Of the Maah Daah Hey, though, Scott said that it was the hardest race he’d ever done and that he was quitting.
This gave me pause. One of the toughest racers around, dropping out? Before I could think too much about it, a timer announced that the cutoff time was only fifteen minutes away, and that anyone intending to continue needed to leave a.s.a.p. From the other side of the checkpoint, the bike mechanic called to me. “149, let’s talk about your bike!” We talked for a bit about the Buffalo’s problems: he’d straightened the derailleur hanger and adjusted the cage, which had been twisted, and felt decently sure that the bike was ready for the second half of the race – including, right away, the 25-mile section that included the course’s toughest climbs and that would be run under the day’s highest heat.
I decided I needed to give it a shot. I thanked the mechanic, hurried through the rest of my prep (grabbing two cold cans of Coke), and mounted up. For about ten minutes of rolling climbs, the Buffalo worked fine, even in the low gears, and I felt decent. Then, on one steep ramp, the derailleur started clanking again. I shifted out of the granny and found that I couldn’t pedal the hill. Get off the bike. Start hiking. Feel the heat pouring down from the sky.
On the downhill, I remounted and rode till the next climb, which I rode as far as I could in a medium gear. Shifting down to my granny, everything started clanking again. I hopped off and checked the time. I was now about half an hour out from the aid station – just far enough that turning around would be futile, since the crew would probably have been packed up by now. So I walked that uphill and rode the downhill, then repeated it.
After hiking one long grassy climb that I could have ridden easily with a functioning bike, I stopped in a tiny patch of shade to consider my options. I could see a gravel road – one of the many new roads cut into the grasslands to service new oil wells – in the near distance, but I had no idea where it went. Comparing the mileage on my computer to the course map, though, I figured that I was about three miles from the next checkpoint.

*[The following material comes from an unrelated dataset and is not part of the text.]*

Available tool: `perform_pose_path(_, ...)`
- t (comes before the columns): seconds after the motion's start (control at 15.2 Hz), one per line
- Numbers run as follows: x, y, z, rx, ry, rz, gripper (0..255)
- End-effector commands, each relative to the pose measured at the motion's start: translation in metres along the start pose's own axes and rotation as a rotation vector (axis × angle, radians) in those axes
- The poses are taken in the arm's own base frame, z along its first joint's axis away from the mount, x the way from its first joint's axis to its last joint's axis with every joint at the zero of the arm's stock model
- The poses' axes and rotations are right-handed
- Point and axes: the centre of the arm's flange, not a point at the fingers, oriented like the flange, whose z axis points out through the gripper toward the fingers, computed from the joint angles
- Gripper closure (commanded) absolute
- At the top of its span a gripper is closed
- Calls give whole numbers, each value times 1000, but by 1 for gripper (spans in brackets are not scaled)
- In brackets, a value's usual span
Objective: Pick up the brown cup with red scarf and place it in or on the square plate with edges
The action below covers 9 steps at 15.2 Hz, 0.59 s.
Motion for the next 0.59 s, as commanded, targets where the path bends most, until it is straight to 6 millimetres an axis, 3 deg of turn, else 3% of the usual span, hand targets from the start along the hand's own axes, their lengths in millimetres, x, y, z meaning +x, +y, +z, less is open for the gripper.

I figured that if I could make it there – even walking – I could abandon and get a ride back to… somewhere. I took a pull of water (already lukewarm) and some food and started riding. As I paralleled the road, a truck came up on me. The driver slowed and shouted, “You okay?” I shouted back, “Nope! Bike’s screwed up.” Pulling over, the driver turned out to be the race director, Nick. After we determined that the Buffalo had reached its limit and that its rider was pretty close to his, Nick loaded my bike in the bed of the truck. My day was over.
For the next couple hours, I toured the course with Nick and a couple other riders whom we picked up, including one guy who thought he had a dislocated shoulder and my Twin Cities friend Ryan, who had a bloody face after a hard crash. When we stopped at the third aid station, the one on the end of the hardest stretch of the course, I saw at least a dozen racers sprawled out – sleeping, resting, dropped out, preparing to go on. Carnage, at least as bad as anything I’d seen at the Arrowhead in quite the opposite weather.

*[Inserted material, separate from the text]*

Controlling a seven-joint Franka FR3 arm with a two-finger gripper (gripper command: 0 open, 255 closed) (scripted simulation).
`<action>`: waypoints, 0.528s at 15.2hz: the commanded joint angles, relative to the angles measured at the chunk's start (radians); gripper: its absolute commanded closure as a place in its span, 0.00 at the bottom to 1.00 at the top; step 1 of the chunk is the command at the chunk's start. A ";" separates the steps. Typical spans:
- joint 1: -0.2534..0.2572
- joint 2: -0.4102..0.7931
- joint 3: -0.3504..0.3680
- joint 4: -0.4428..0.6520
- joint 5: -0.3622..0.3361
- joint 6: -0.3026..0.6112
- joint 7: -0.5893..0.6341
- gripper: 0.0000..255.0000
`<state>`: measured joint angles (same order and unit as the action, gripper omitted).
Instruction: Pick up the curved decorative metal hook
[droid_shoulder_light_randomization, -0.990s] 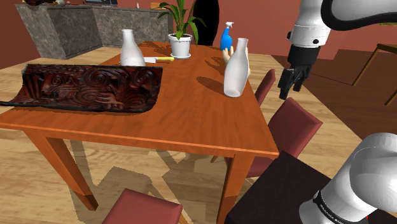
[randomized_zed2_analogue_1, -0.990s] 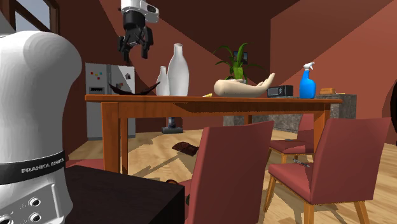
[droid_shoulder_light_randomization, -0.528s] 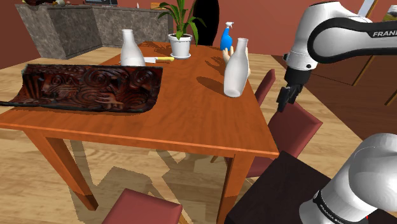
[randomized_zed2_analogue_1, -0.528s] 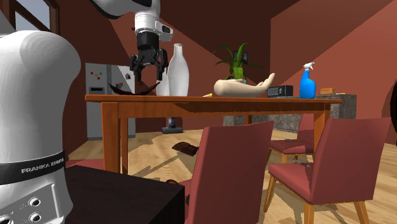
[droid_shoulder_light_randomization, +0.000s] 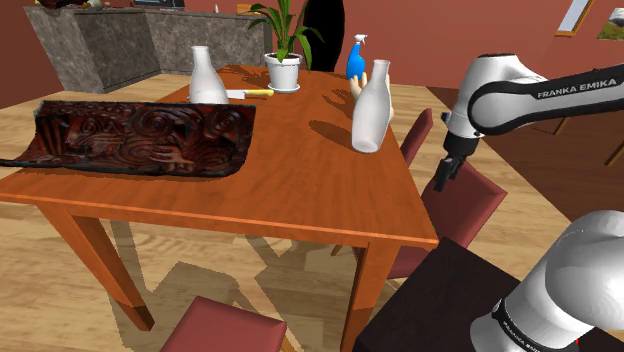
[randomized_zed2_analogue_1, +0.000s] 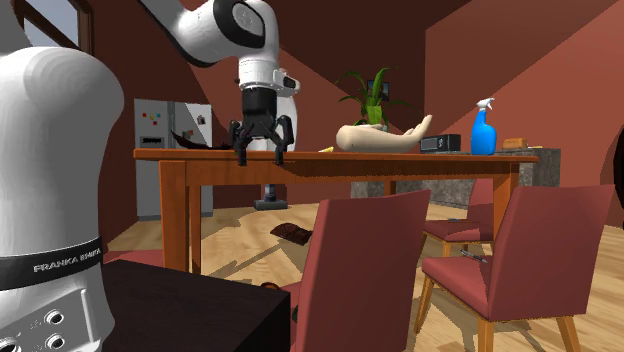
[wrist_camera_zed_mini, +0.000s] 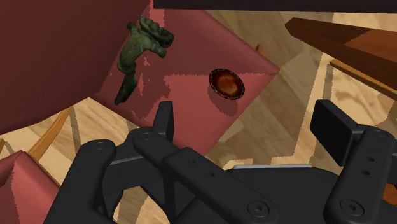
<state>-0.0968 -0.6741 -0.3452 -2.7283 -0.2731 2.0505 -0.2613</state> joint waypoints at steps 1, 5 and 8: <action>-0.005 0.058 -0.048 -0.014 -0.020 0.083 -0.045 0.00; 0.002 0.206 -0.147 -0.018 -0.035 0.250 -0.141 0.00; 0.028 0.340 -0.225 -0.003 -0.008 0.377 -0.232 0.00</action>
<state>-0.0800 -0.3836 -0.5441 -2.7361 -0.2920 2.3781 -0.4613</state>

Though I still felt some pangs of disappointment over dropping out, I felt better about the decision when I saw just how far gone were some of these racers – and, more jealously, what kinds of bikes they were using. Not a fatbike in the bunch, and lots of full-suspension mountain bikes. Every few minutes, a racer would come down off the hill into the aid station, and they too would be on light trail bikes. Drinking water and eating potato chips from Nick’s truck, I made some mental notes on what I would need to come back and finish the race in 2016.
Great story and pictures. You had a great ride and learned a bunch – thanks for sharing and I’m sure you will be back next year to achieve MDH x1 Day.